_Activity:_
Output each line of the data below exactly, omitting any image.

Dataset section below:

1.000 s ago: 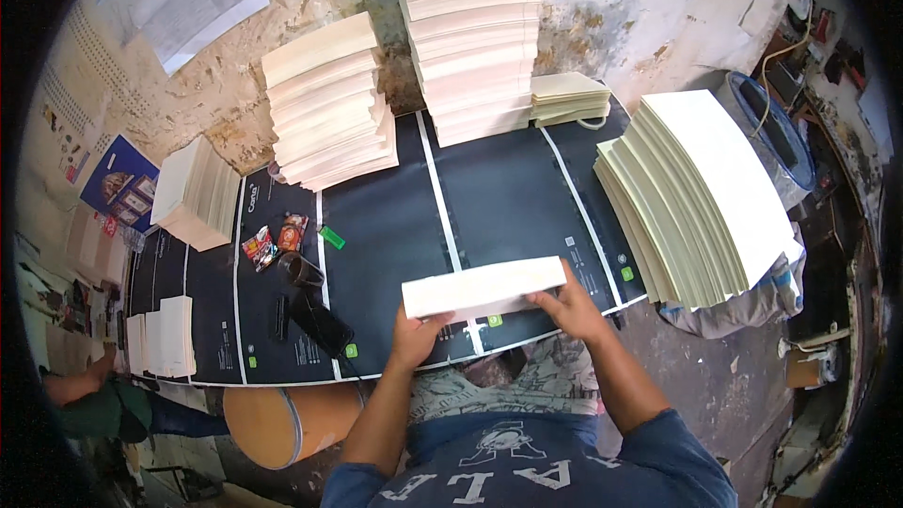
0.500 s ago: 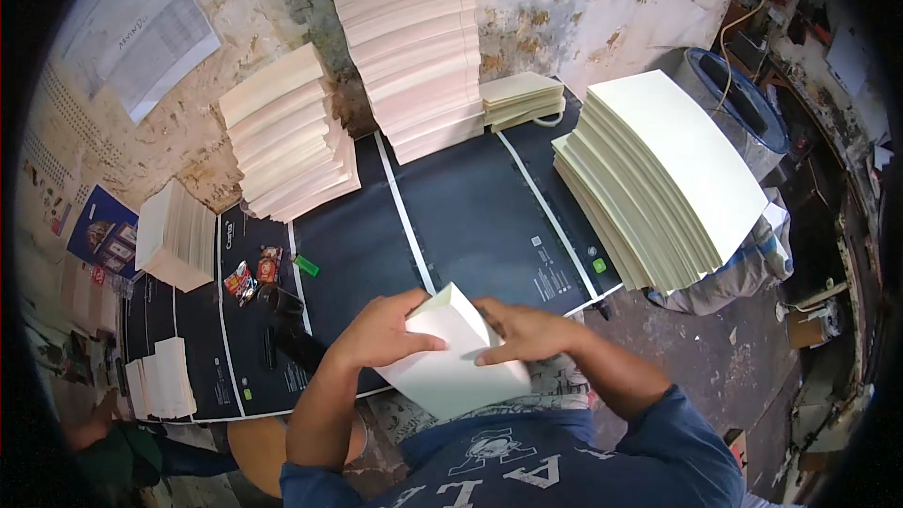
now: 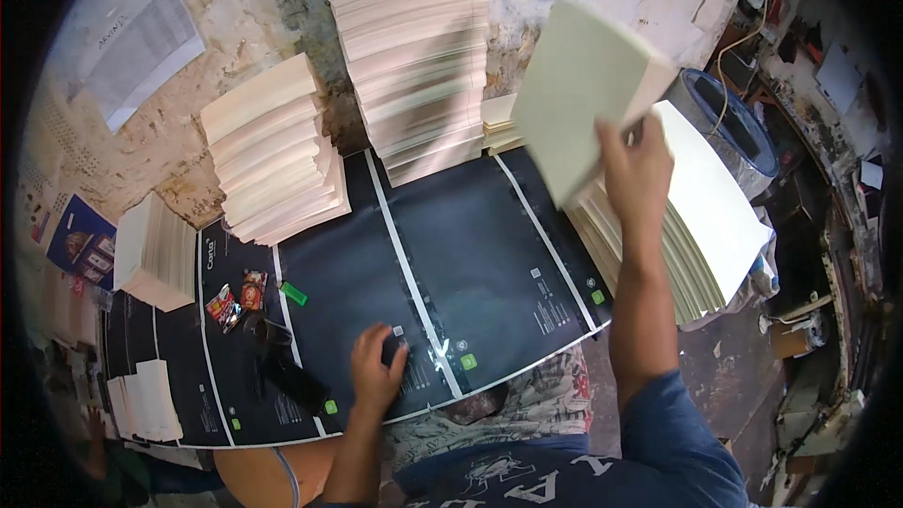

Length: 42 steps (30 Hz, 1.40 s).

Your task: The person sorts through a stack of paper by bending the stack to fan out the pages and then moving individual sheets into a new pile.

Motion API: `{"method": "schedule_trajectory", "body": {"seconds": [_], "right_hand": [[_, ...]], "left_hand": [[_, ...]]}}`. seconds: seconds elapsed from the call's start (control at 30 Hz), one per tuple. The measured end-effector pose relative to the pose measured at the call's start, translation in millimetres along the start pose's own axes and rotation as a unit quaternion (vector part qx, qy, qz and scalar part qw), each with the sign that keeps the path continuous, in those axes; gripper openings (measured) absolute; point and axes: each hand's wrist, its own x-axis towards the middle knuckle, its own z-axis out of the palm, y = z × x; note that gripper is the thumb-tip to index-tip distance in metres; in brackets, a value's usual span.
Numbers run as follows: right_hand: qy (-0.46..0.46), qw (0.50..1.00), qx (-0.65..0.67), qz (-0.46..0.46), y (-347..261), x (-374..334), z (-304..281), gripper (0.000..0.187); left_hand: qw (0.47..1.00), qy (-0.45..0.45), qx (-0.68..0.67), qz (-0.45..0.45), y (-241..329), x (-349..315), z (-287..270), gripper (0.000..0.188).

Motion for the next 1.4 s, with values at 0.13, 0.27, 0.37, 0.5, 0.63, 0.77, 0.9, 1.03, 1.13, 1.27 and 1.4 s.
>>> {"method": "schedule_trajectory", "body": {"seconds": [0.13,0.27,0.37,0.5,0.63,0.77,0.9,1.03,1.13,1.27,1.4], "right_hand": [[0.142,0.99,-0.017,0.021,1,88,76,0.042],[0.165,0.976,0.065,0.126,43,123,165,0.042],[0.146,0.898,0.334,0.247,138,148,219,0.045],[0.103,0.779,0.453,0.42,213,118,278,0.049],[0.023,0.819,0.427,0.383,225,93,298,0.063],[0.144,0.885,0.102,0.43,209,82,331,0.09],[-0.073,0.885,0.132,0.44,163,78,317,0.104],[-0.039,0.949,0.201,0.241,134,46,256,0.083],[-0.205,0.967,0.144,-0.038,52,-32,140,0.079],[-0.193,0.964,-0.018,-0.179,12,-74,-23,0.073],[-0.066,0.952,-0.268,-0.133,48,-44,-123,0.071]], "left_hand": [[0.996,-0.01,0.085,0.008,-9,-19,22,0.036],[0.997,-0.012,0.077,0.003,-16,-20,23,0.029],[0.994,-0.05,0.094,0.011,-11,-12,21,0.023],[0.995,-0.04,0.092,-0.007,-14,-11,24,0.021],[0.994,-0.042,0.09,-0.048,-17,-18,27,0.02],[0.991,-0.047,0.114,-0.042,-16,-17,26,0.02],[0.99,-0.05,0.128,-0.044,-17,-17,21,0.02],[0.992,-0.034,0.114,-0.029,-15,-18,29,0.021],[0.994,-0.023,0.106,-0.028,-18,-22,28,0.02],[0.996,-0.013,0.081,-0.022,-20,-26,33,0.019],[0.997,-0.002,0.077,0.007,-19,-27,30,0.02]]}}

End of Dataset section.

_Exercise solution:_
1.000 s ago: 
0.500 s ago: 
now: 

Length: 42 steps (30 Hz, 1.40 s).

Your task: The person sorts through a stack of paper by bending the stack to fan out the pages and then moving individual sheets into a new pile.

Motion API: `{"method": "schedule_trajectory", "body": {"seconds": [_], "right_hand": [[_, ...]], "left_hand": [[_, ...]]}}`. seconds: seconds elapsed from the call's start (control at 30 Hz), one per tuple. The measured end-effector pose relative to the pose measured at the call's start, translation in millimetres along the start pose's own axes and rotation as a unit quaternion (vector part qx, qy, qz and scalar part qw), each with the sign that keeps the path continuous, in those axes; gripper openings (measured) absolute; point and axes: each hand's wrist, its own x-axis towards the middle knuckle, its own z-axis out of the palm, y = z × x; note that gripper is the thumb-tip to index-tip distance in metres; in brackets, a value's usual span.
Numbers run as follows: right_hand: qy (-0.46..0.46), qw (0.50..1.00), qx (-0.65..0.67), qz (-0.46..0.46), y (-347..261), x (-374..334), z (-304..281), gripper (0.000..0.187); left_hand: qw (0.47..1.00), qy (-0.45..0.45), qx (-0.68..0.67), qz (-0.45..0.45), y (-241..329), x (-349..315), z (-287..270), gripper (0.000..0.188).

Motion for the next 1.4 s, with values at 0.13, 0.27, 0.37, 0.5, 0.63, 0.77, 0.9, 1.03, 1.13, 1.27 and 1.4 s.
>>> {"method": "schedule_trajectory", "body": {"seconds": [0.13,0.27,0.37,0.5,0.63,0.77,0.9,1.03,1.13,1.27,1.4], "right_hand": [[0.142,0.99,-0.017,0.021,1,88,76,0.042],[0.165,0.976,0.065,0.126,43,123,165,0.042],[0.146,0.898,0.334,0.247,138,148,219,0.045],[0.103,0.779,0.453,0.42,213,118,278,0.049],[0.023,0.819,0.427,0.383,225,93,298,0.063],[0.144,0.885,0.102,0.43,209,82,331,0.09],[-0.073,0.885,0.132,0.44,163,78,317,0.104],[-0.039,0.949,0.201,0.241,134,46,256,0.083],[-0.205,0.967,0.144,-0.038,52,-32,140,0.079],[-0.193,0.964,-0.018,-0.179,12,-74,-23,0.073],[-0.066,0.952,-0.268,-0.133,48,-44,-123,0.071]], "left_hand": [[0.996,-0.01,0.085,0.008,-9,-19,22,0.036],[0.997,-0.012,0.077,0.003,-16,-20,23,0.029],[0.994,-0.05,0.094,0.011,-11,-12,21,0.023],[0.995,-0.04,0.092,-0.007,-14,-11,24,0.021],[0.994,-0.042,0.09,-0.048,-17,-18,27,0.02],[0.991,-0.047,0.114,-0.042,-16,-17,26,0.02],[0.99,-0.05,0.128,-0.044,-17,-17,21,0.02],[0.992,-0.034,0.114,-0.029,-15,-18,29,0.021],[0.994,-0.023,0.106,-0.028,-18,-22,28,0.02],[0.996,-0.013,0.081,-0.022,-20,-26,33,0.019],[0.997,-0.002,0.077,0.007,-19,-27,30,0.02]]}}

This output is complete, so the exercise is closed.